_Task brief:_ Print all of the data exactly, with no line missing.
====================
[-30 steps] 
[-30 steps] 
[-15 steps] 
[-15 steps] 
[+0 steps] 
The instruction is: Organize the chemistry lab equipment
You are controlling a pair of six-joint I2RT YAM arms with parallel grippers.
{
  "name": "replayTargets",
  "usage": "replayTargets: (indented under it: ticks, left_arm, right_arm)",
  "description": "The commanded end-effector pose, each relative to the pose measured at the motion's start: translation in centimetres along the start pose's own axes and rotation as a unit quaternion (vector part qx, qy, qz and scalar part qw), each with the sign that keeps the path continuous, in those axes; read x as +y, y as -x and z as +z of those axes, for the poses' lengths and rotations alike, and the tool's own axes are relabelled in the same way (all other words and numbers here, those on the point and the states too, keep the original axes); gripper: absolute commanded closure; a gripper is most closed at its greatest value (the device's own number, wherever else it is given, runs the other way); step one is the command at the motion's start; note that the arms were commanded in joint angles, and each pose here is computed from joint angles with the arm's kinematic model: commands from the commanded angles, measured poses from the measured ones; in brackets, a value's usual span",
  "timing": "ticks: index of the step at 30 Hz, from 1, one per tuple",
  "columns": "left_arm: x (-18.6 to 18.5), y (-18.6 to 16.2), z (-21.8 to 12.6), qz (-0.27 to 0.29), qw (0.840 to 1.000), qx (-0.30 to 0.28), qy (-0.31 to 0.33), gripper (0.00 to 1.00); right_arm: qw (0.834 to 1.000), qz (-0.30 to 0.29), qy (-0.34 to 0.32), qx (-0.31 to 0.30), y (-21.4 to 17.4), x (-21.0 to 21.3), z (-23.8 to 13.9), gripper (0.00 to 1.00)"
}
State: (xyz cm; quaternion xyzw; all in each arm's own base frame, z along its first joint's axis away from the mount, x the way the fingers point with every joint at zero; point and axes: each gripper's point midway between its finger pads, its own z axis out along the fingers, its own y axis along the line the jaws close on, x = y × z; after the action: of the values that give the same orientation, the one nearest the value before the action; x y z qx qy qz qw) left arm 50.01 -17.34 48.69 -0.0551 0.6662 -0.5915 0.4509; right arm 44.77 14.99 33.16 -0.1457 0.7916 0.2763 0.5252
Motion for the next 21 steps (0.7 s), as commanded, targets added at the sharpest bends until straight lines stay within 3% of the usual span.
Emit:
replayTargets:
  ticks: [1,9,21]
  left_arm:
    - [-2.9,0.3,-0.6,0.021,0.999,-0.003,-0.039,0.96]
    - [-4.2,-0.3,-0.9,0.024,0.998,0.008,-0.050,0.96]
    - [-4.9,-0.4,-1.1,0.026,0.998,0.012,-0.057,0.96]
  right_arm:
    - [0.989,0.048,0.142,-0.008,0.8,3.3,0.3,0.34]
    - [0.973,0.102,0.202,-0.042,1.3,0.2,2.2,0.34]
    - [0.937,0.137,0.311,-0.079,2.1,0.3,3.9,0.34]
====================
_Written response:_
[-30 steps] 
[-30 steps] 
[-15 steps] 
[-15 steps] 
[+0 steps] 
The instruction is: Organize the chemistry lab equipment
You are controlling a pair of six-joint I2RT YAM arms with parallel grippers.
{
  "name": "replayTargets",
  "usage": "replayTargets: (indented under it: ticks, left_arm, right_arm)",
  "description": "The commanded end-effector pose, each relative to the pose measured at the motion's start: translation in centimetres along the start pose's own axes and rotation as a unit quaternion (vector part qx, qy, qz and scalar part qw), each with the sign that keeps the path continuous, in those axes; read x as +y, y as -x and z as +z of those axes, for the poses' lengths and rotations alike, and the tool's own axes are relabelled in the same way (all other words and numbers here, those on the point and the states too, keep the original axes); gripper: absolute commanded closure; a gripper is most closed at its greatest value (the device's own number, wherever else it is given, runs the other way); step one is the command at the motion's start; note that the arms were commanded in joint angles, and each pose here is computed from joint angles with the arm's kinematic model: commands from the commanded angles, measured poses from the measured ones; in brackets, a value's usual span",
  "timing": "ticks: index of the step at 30 Hz, from 1, one per tuple",
  "columns": "left_arm: x (-18.6 to 18.5), y (-18.6 to 16.2), z (-21.8 to 12.6), qz (-0.27 to 0.29), qw (0.840 to 1.000), qx (-0.30 to 0.28), qy (-0.31 to 0.33), gripper (0.00 to 1.00); right_arm: qw (0.834 to 1.000), qz (-0.30 to 0.29), qy (-0.34 to 0.32), qx (-0.31 to 0.30), y (-21.4 to 17.4), x (-21.0 to 21.3), z (-23.8 to 13.9), gripper (0.00 to 1.00)"
}
State: (xyz cm; quaternion xyzw; all in each arm's own base frame, z along its first joint's axis away from the mount, x the way the fingers point with every joint at zero; point and axes: each gripper's point midway between its finger pads, its own z axis out along the fingers, its own y axis along the line the jaws close on, x = y × z; after the action: of the values that give the same orientation, the one nearest the value before the action; x y z qx qy qz qw) left arm 50.01 -17.34 48.69 -0.0551 0.6662 -0.5915 0.4509; right arm 44.77 14.99 33.16 -0.1457 0.7916 0.2763 0.5252
Motion for the next 21 steps (0.7 s), as commanded, targets added at the sharpest bends until straight lines stay within 3% of the usual span.
Emit:
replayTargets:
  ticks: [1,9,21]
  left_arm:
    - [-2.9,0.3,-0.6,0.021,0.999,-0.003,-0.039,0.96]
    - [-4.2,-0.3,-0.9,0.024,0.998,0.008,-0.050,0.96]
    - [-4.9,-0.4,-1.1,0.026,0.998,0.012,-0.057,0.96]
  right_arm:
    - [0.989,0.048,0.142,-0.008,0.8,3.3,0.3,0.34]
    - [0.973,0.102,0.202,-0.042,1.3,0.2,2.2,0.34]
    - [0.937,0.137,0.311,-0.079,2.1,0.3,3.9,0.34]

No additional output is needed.